If you think you are experiencing symptoms of burnout syndrome, it is extremely important that you consult a professional for further information. In the next section, you will learn how burnout syndrome can affect physical health as well as mental health.
Like any other mental illness, burnout syndrome can take a toll on your mental stability. In addition, it can do more than alter your mood. If not taken care of, burnout syndrome can affect your brain in a very serious manner.
As we continue to learn more about burnout syndrome, we’re finding more ways to identify the issue. Thankfully, this is something that will help reduce long term effects, as people are more alert and aware.
However, it is important to recognize the early signs of burnout syndrome in order to manage them before they worsen. Below are a few telling symptoms that you might have early stages of burnout syndrome.
High Stress Levels
If your work is costing you long hours and maximum effort without giving you the chance to catch a break, your stress levels can rise immensely, especially if you are too focused on meeting deadlines and preparing projects.
High Anxiety Levels
The same factors that can affect stress can also make your anxiety go through the roof. This might cause panic and result in you failing to do your job correctly, procrastinating, or putting too much focus on too many things at once.

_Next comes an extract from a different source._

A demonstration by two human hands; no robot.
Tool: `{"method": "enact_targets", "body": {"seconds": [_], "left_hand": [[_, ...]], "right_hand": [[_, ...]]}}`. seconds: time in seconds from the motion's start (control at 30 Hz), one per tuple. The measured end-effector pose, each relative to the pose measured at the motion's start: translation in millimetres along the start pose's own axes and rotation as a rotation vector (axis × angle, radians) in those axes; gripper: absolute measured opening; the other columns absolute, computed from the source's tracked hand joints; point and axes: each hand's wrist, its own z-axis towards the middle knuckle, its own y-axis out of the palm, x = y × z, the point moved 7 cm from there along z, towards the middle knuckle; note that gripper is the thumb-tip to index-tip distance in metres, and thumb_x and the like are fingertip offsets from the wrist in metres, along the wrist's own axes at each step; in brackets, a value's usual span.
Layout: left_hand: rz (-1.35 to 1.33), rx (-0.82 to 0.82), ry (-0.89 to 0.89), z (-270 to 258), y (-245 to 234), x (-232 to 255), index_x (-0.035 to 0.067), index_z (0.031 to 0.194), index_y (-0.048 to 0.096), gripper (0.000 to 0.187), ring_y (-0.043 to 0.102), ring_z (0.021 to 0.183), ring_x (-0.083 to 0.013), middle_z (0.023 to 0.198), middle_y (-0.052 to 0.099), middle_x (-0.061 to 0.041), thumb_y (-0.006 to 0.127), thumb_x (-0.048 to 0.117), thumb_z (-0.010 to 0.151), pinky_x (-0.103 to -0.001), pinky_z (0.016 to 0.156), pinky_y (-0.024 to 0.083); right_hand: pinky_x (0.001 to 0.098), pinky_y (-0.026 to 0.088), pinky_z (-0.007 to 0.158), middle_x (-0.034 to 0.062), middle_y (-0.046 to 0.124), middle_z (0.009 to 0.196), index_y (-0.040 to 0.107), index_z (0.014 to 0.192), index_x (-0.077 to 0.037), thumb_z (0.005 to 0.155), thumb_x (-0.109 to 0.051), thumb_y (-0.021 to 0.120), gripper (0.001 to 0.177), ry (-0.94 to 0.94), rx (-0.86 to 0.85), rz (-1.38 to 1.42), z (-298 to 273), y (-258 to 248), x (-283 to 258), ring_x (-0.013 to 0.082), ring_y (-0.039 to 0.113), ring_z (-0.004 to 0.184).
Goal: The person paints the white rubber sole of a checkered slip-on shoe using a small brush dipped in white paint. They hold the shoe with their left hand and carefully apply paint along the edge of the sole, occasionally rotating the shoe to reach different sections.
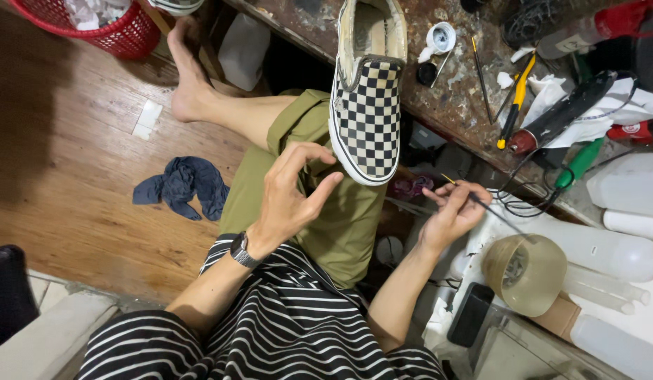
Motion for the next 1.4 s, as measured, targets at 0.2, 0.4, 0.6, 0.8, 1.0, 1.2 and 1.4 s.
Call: {"method": "enact_targets", "body": {"seconds": [0.2, 0.4, 0.6, 0.8, 1.0, 1.2, 1.4], "left_hand": [[0.014, -0.027, 0.006, 0, 5, 5, 0.011, 0.094, 0.065, 0.018, 0.068, 0.091, -0.0293, 0.093, 0.066, -0.007, 0.078, 0.014, 0.082, -0.039, 0.081, 0.052], [0.024, -0.014, -0.002, 0, 9, 10, 0.012, 0.093, 0.063, 0.019, 0.067, 0.091, -0.0276, 0.093, 0.066, -0.005, 0.079, 0.016, 0.081, -0.038, 0.081, 0.051], [0.019, 0.017, 0.01, 1, 12, 9, 0.013, 0.091, 0.064, 0.019, 0.066, 0.089, -0.0278, 0.091, 0.065, -0.005, 0.08, 0.016, 0.08, -0.038, 0.08, 0.051], [0.016, 0.025, 0.023, 2, 16, 11, 0.012, 0.09, 0.064, 0.019, 0.066, 0.087, -0.0289, 0.091, 0.065, -0.006, 0.08, 0.016, 0.08, -0.039, 0.078, 0.051], [0.113, -0.053, 0.064, 3, 21, 17, 0.007, 0.093, 0.061, 0.018, 0.061, 0.092, -0.022, 0.095, 0.064, -0.007, 0.073, 0.019, 0.086, -0.034, 0.086, 0.049], [0.138, -0.127, 0.116, 4, 20, 5, 0.005, 0.095, 0.061, 0.024, 0.063, 0.091, -0.0222, 0.096, 0.065, -0.011, 0.074, 0.022, 0.085, -0.034, 0.085, 0.051], [0.21, 0.034, 0.133, 36, -14, -29, 0.001, 0.102, 0.057, 0.017, 0.058, 0.087, -0.0242, 0.099, 0.063, -0.014, 0.066, 0.011, 0.093, -0.033, 0.078, 0.045]], "right_hand": [[0.0334, 0.064, 0.053, 0.0117, 0.05, 0.085, 0.043, 0.111, -0.006, 0.103, -0.023, 0.044, 0.019, -0.045, 0.003, 0.009, 25, 31, -17, 0.0155, 0.055, 0.068], [0.0338, 0.065, 0.056, 0.0155, 0.051, 0.101, 0.043, 0.121, -0.002, 0.102, -0.016, 0.046, 0.024, -0.13, -0.124, 0.054, 57, 65, -14, 0.0155, 0.052, 0.08], [0.0294, 0.065, 0.053, 0.0154, 0.056, 0.093, 0.05, 0.114, 0.001, 0.102, -0.018, 0.047, 0.023, -0.229, -0.107, -0.013, 80, 89, -21, 0.0138, 0.053, 0.073], [0.031, 0.065, 0.053, 0.0169, 0.057, 0.097, 0.054, 0.109, 0.0, 0.102, -0.017, 0.049, 0.019, -0.431, -0.147, -0.131, 100, 110, -30, 0.0155, 0.052, 0.075], [0.0317, 0.068, 0.056, 0.0211, 0.06, 0.102, 0.041, 0.124, -0.007, 0.105, -0.006, 0.047, 0.02, -0.542, -0.166, -0.084, 105, 123, -22, 0.0302, 0.068, 0.091], [0.0256, 0.056, 0.042, 0.0169, 0.058, 0.092, 0.041, 0.114, -0.006, 0.1, -0.011, 0.052, 0.018, -0.411, -0.081, -0.139, 95, 126, -29, 0.0183, 0.06, 0.067], [0.0248, 0.059, 0.048, 0.0165, 0.059, 0.099, 0.041, 0.112, -0.007, 0.1, -0.011, 0.053, 0.018, -0.429, -0.169, -0.171, 90, 135, -35, 0.0224, 0.067, 0.082]]}}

If you find yourself extremely tired throughout your workday, it might be a sign of early burnout syndrome. Overworking and sleep deprivation can cause fatigue that will not just make you sleepy but will likely deteriorate your motivation, productivity, and job performance.
Struggles In Other Daily Aspects
Burnout syndrome caused by work can also affect your life outside of work: your sleep schedule, social life, overall mood, physical health, etc. If you feel any of the symptoms above and notice that it might be affecting these other things, it might be a sign of burnout syndrome.

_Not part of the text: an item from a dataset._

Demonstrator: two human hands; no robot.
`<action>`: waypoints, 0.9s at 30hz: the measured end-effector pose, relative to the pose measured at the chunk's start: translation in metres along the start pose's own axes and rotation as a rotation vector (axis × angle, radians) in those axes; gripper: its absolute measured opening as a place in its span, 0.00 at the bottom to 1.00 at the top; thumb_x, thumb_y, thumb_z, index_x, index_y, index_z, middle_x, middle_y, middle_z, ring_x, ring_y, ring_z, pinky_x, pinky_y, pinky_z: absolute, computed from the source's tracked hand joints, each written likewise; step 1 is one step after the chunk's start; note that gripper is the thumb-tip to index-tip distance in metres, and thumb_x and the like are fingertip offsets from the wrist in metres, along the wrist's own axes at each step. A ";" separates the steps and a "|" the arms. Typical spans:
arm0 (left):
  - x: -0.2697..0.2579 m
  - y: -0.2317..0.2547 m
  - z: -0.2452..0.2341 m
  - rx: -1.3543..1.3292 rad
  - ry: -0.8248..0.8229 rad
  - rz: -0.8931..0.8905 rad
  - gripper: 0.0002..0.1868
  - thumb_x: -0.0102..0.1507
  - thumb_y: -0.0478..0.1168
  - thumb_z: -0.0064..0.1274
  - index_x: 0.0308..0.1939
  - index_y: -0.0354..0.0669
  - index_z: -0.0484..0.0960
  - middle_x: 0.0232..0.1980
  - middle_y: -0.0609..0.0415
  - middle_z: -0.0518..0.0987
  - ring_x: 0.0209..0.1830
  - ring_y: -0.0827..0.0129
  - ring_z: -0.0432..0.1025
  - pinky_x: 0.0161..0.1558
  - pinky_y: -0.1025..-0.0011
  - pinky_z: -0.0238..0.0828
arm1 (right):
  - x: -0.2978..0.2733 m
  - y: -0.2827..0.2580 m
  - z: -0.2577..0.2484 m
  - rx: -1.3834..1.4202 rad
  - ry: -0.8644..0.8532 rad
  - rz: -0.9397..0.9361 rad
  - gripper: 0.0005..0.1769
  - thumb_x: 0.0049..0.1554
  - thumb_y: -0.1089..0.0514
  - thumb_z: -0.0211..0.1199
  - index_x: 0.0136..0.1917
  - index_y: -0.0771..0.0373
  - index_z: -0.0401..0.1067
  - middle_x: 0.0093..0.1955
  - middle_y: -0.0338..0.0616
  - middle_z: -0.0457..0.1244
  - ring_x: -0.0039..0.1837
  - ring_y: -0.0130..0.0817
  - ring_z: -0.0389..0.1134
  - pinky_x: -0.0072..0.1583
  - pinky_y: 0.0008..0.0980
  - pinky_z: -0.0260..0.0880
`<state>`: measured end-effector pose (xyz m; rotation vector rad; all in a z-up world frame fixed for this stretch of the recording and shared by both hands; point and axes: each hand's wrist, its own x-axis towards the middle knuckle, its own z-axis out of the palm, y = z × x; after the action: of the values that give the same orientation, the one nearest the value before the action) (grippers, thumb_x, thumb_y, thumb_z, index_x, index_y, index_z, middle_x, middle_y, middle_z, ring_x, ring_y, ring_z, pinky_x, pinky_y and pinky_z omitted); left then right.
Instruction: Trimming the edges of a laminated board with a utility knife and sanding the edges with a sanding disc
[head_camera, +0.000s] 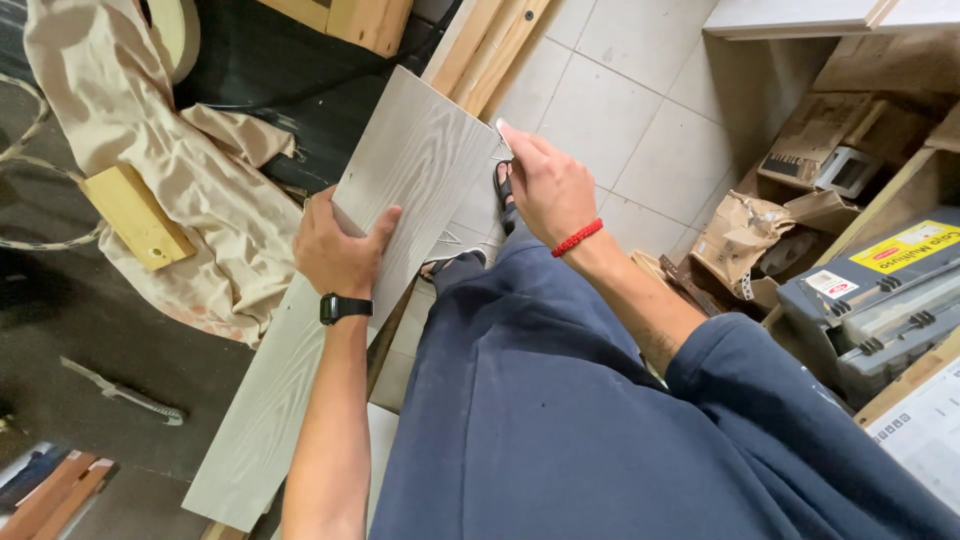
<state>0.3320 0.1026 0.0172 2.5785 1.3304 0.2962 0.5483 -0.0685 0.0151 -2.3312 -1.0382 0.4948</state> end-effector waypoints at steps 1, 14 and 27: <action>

You might be wondering how these signs have anything to do with brain damage. Well, their early stages do not, but as mentioned before, if burnout syndrome is not cared for, these signs can lead to brain damage in severe cases.
If the fact that burnout syndrome can cause brain damage is not enough for you to seek advice if you are experiencing symptoms, continued studies by scientists in the Netherlands have shown that burnout syndrome can cause major physical health problems.
They found that severe instances of burnout syndrome can lead to excessive amounts of cortisol release, the hormone responsible for stress.
Burnout syndrome can cause chronic stress, which, unlike typical stress, can not lower levels of cortisol once they have been released.
Essentially, after you have experienced a moment that caused a release of cortisol which resulted in your feeling stressed, your cortisol levels will balance out after the moment has passed.
With chronic stress, your body is not able to lower these levels on its own, which basically means that your ability to process stress will be nonexistent while you continue to live stressfully at a constant rate.
Further studies showed that this process of lowered controlled stress levels with excess amounts of stress could cause “buildup of plaque in the coronary arteries.” As you may know, the most common heart disease in the United States is coronary heart disease, and hundreds of thousands of people die from coronary heart disease-induced heart attacks each year.
After realizing the effects that burnout syndrome can have on you, you might be frightened by these studies.
However, this article is not meant to scare you; it is meant to influence you to seek help if you think symptoms of burnout syndrome might be affecting your day-to-day life.
It is important that these signs be found early on in order to prevent more severe health problems in the future.